• _INSTRUCTIONS TO FOLLOW_
Check every line of the listing below for the word "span" and give the number of lines where it appears, with nothing added.

• _SOURCE MATERIAL_
━━━━━━
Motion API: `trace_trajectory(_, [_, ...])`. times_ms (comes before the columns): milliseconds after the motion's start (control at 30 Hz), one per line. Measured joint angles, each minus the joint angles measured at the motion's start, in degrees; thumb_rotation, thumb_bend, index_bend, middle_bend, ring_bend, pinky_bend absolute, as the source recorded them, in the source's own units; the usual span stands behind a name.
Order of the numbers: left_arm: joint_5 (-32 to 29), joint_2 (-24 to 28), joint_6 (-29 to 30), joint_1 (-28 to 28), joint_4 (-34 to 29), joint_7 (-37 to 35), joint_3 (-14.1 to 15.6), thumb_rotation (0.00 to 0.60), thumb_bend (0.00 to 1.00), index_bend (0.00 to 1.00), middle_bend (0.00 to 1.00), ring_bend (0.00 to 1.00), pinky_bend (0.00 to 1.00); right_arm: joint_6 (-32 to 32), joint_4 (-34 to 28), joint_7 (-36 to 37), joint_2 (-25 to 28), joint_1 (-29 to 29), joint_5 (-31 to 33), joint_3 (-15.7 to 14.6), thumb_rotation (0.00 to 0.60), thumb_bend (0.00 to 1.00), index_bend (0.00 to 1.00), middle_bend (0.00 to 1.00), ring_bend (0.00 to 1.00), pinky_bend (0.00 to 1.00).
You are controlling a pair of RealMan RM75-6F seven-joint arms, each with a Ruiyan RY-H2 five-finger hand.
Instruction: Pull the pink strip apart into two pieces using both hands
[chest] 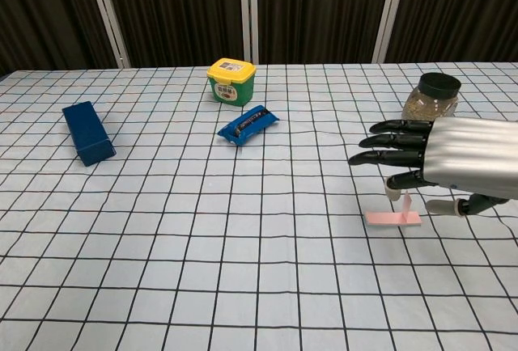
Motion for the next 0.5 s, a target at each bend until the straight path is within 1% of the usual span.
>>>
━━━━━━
• _RESULT OF THIS TASK_
2